EARLIER IN HIS LIFE DANIEL would have counted the guns of Météore, but as it was he had eyes mostly for the woodcarving and the decoration. The shipwrights had made it appear that Météore was draped and festooned from stem to stern with garlands of golden laurel. Victory spread her wings across the breadth of the sterncastle, and drew all those wreaths and festoons together in one hand like so many reins, while brandishing a sword in the other. Above the spreading wings was a row of windows. “Your cabin,” Roger explained, “where refreshment awaits us.”

 

They dined there on a roast quail prepared in Météore’s galley, “which had to be gutted and rebuilt,” Roger said, “to remove the taint; for the late Duke had tastes abominable even to the French.” The azure tablecloth was embroidered with gold fleurs-de-lis; Daniel suspected it might have been a flag once.

 

“Is this ship yours now, then, Roger?”

 

“Please do not be vulgar by speaking of ownership, Daniel; as everyone knows, she was taken as a prize from Cherbourg the last time the Frogs got ready to invade us, and became a trifle for the King to dispose of as he wished; he had thoughts of bestowing her upon his Queen, and so had her repaired—”

 

“What, the Queen?”

 

“The ship.

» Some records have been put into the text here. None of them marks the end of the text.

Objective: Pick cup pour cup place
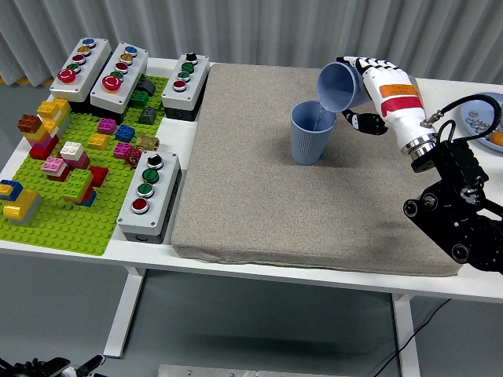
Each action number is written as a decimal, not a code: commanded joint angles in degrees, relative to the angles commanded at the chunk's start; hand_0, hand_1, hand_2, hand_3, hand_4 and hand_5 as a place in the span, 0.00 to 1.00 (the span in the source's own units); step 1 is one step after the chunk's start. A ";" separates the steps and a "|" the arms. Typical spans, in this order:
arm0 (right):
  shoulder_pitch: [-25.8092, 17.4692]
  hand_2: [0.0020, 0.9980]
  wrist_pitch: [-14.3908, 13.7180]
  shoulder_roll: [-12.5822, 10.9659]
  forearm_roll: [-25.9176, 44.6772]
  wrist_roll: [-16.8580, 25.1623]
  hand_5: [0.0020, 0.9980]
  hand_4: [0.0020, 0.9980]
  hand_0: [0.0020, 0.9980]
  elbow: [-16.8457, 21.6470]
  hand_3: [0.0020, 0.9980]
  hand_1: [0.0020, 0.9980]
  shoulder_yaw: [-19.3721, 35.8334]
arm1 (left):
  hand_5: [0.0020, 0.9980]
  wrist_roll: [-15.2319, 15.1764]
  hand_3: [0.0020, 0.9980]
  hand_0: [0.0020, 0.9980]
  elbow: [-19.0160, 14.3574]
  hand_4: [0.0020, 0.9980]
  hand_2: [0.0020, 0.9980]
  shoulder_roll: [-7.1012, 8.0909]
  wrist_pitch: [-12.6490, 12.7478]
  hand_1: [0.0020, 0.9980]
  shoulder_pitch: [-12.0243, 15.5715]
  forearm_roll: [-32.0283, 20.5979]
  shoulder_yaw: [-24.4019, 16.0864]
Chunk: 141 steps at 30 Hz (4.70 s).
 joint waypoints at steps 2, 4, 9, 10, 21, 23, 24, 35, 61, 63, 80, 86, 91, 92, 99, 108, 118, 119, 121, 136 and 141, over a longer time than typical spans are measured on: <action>0.15 0.56 -0.27 -0.11 -0.16 -0.12 0.03 0.74 0.80 0.00 0.63 0.68 -0.56 | 0.99 0.00 0.65 0.77 0.00 0.51 0.81 0.01 0.00 0.76 0.03 0.00 -0.01; 0.46 0.56 -0.57 -0.26 -0.34 -0.28 0.03 0.74 0.81 -0.04 0.63 0.68 -1.48 | 0.99 0.01 0.65 0.77 0.00 0.51 0.81 0.02 0.01 0.76 0.03 0.06 -0.06; 0.89 0.56 -1.21 -0.40 -1.19 -0.94 0.03 0.74 0.81 -0.03 0.63 0.68 -2.80 | 0.99 0.03 0.65 0.77 0.00 0.51 0.81 0.03 0.00 0.76 0.11 0.16 -0.11; 0.93 0.57 -1.34 -0.42 -1.39 -1.12 0.03 0.74 0.81 -0.02 0.62 0.68 -2.94 | 0.99 0.03 0.65 0.77 0.00 0.51 0.81 0.03 0.00 0.76 0.12 0.21 -0.14; 1.57 0.57 -1.90 -0.72 -2.33 -1.81 0.03 0.74 0.82 -0.63 0.62 0.68 -4.36 | 0.99 0.05 0.65 0.77 0.00 0.51 0.81 0.08 0.00 0.76 0.39 0.25 -0.13; 1.71 0.57 -1.96 -0.84 -2.59 -2.11 0.03 0.74 0.82 -0.61 0.62 0.68 -4.60 | 0.99 0.04 0.65 0.77 0.00 0.51 0.81 0.08 0.00 0.76 0.36 0.26 -0.10; 1.77 0.57 -2.15 -0.90 -3.03 -2.50 0.03 0.74 0.82 -0.55 0.62 0.68 -4.69 | 0.99 0.04 0.65 0.77 0.00 0.51 0.81 0.09 0.00 0.76 0.34 0.30 -0.13; 2.41 0.57 -2.58 -0.99 -5.59 -5.00 0.03 0.75 0.84 -0.49 0.62 0.69 -5.98 | 0.99 0.05 0.65 0.77 0.00 0.51 0.81 0.11 0.01 0.76 0.34 0.18 -0.03; 4.70 0.57 -2.58 -1.88 -9.38 -7.75 0.04 0.75 0.85 -0.24 0.61 0.69 -10.02 | 0.99 0.01 0.65 0.77 0.00 0.51 0.81 0.23 0.04 0.76 0.11 0.00 0.13; 5.01 0.57 -2.58 -2.00 -9.77 -8.10 0.04 0.75 0.85 -0.23 0.61 0.69 -10.59 | 0.99 0.04 0.65 0.77 0.00 0.51 0.81 0.25 0.03 0.76 0.14 0.03 0.12; 5.87 0.58 -2.58 -2.22 -11.01 -9.84 0.03 0.76 0.86 0.21 0.61 0.70 -11.98 | 0.99 0.21 0.65 0.77 0.00 0.51 0.81 0.30 0.00 0.76 0.53 0.50 -0.16; 5.91 0.58 -2.58 -2.30 -11.21 -10.21 0.03 0.76 0.85 0.31 0.61 0.69 -11.88 | 0.99 0.17 0.65 0.77 0.00 0.51 0.81 0.33 -0.05 0.76 0.59 0.80 -0.11; 6.00 0.58 -2.58 -2.32 -11.09 -10.35 0.03 0.76 0.86 0.19 0.61 0.70 -11.79 | 0.99 0.04 0.65 0.77 0.00 0.51 0.81 0.36 -0.02 0.76 0.45 0.33 0.49; 5.98 0.58 -2.58 -2.34 -10.97 -10.35 0.03 0.76 0.86 0.19 0.61 0.70 -11.75 | 0.99 0.03 0.65 0.77 0.00 0.51 0.81 0.36 -0.02 0.76 0.44 0.31 0.50; 5.28 0.58 -2.58 -2.44 -8.20 -11.12 0.03 0.76 0.86 1.38 0.61 0.70 -10.22 | 0.99 0.10 0.65 0.77 0.00 0.51 0.81 0.31 -0.03 0.76 0.51 0.61 0.11; 2.75 0.59 0.62 -1.86 3.39 -13.81 0.03 0.76 0.86 4.26 0.61 0.70 -5.04 | 0.99 0.15 0.65 0.77 0.00 0.51 0.81 0.20 -0.03 0.76 0.57 1.05 -0.35; -2.98 0.59 10.49 -0.27 27.55 -18.44 0.04 0.76 0.84 4.07 0.61 0.70 11.42 | 0.99 0.14 0.65 0.77 0.00 0.51 0.81 -0.03 0.04 0.76 0.70 1.37 -0.83; -3.61 0.59 11.21 -0.09 29.26 -19.00 0.04 0.76 0.84 4.05 0.61 0.70 12.88 | 0.99 0.14 0.65 0.77 0.00 0.51 0.81 -0.05 0.03 0.76 0.72 1.45 -0.88; -5.08 0.59 12.88 0.06 34.10 -20.02 0.04 0.76 0.84 4.13 0.61 0.70 17.53 | 0.99 0.14 0.65 0.77 0.00 0.51 0.81 -0.11 0.04 0.76 0.76 1.54 -1.01; -12.46 0.59 14.74 1.32 47.70 -19.30 0.04 0.75 0.84 6.56 0.61 0.70 29.73 | 0.99 0.12 0.65 0.77 0.00 0.51 0.81 -0.42 0.00 0.76 1.00 1.54 -0.79; -13.71 0.59 13.55 1.72 47.01 -15.40 0.04 0.75 0.84 6.85 0.61 0.70 27.80 | 0.99 0.13 0.65 0.77 0.00 0.51 0.81 -0.48 -0.09 0.76 1.13 1.58 -0.56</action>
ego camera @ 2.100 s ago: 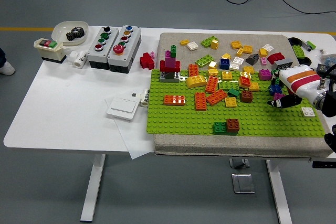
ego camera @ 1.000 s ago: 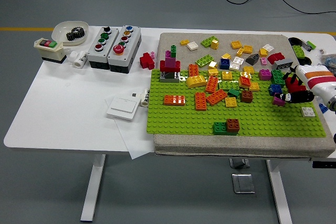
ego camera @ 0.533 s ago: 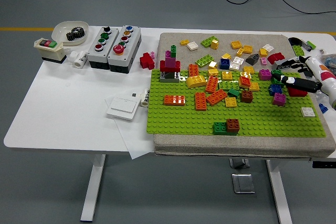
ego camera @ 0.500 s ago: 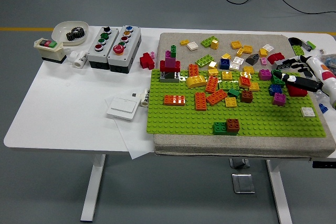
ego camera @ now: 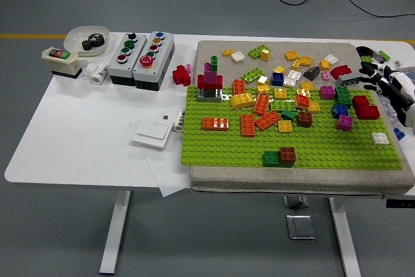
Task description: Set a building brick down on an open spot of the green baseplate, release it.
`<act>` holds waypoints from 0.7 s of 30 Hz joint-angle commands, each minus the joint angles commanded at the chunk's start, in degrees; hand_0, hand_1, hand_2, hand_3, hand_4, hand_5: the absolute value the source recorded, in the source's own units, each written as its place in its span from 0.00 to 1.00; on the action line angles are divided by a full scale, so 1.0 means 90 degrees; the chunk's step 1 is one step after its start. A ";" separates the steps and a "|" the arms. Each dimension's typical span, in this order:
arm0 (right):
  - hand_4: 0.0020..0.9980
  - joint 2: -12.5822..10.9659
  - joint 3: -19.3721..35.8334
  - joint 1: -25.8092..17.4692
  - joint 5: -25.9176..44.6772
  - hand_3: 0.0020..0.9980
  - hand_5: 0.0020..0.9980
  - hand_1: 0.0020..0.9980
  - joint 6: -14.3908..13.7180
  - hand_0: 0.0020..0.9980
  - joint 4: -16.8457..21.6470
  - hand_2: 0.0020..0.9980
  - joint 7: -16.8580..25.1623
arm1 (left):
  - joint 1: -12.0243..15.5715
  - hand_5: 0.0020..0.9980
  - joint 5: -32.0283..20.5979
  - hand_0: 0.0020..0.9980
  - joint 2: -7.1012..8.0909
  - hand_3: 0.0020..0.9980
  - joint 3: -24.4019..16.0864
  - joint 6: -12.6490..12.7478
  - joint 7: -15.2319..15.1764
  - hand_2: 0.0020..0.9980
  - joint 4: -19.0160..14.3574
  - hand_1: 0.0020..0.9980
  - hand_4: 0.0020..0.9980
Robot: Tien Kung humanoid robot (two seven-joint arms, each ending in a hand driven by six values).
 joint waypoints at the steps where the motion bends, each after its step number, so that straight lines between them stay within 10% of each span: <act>1: 1.00 -0.0003 0.0006 -0.0007 0.0029 0.85 0.94 0.81 0.0013 0.88 0.0000 0.85 0.0002 | -0.0002 0.73 0.0012 0.74 0.0001 0.65 -0.0005 -0.0003 0.0005 0.79 -0.0001 0.76 0.77; 21: 1.00 -0.0022 0.0071 -0.0070 0.0176 0.84 0.99 0.82 0.0084 0.88 -0.0003 0.84 -0.0076 | -0.0013 0.73 0.0145 0.74 0.0017 0.65 -0.0080 -0.0020 0.0040 0.79 -0.0020 0.76 0.77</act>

But when smallpox took her from this world—the Queen, that is, not the ship—Météore became a useless bauble, scarcely worth the upkeep—”

 

“You got this ship for free!?”

 

“Damn all Puritans and their base obsession with how much it costs!” Roger bellowed, shaking a tiny drumstick at Daniel’s brow as if it were the club of Hercules. “What matters is that the sentimental value of Météore to the de Lavardac family is very great. And who should be in Dunkirk just now but Eliza de Lavardac.” Roger lost focus for some moments. “I hope it is not all true, what people say about her and the pox.”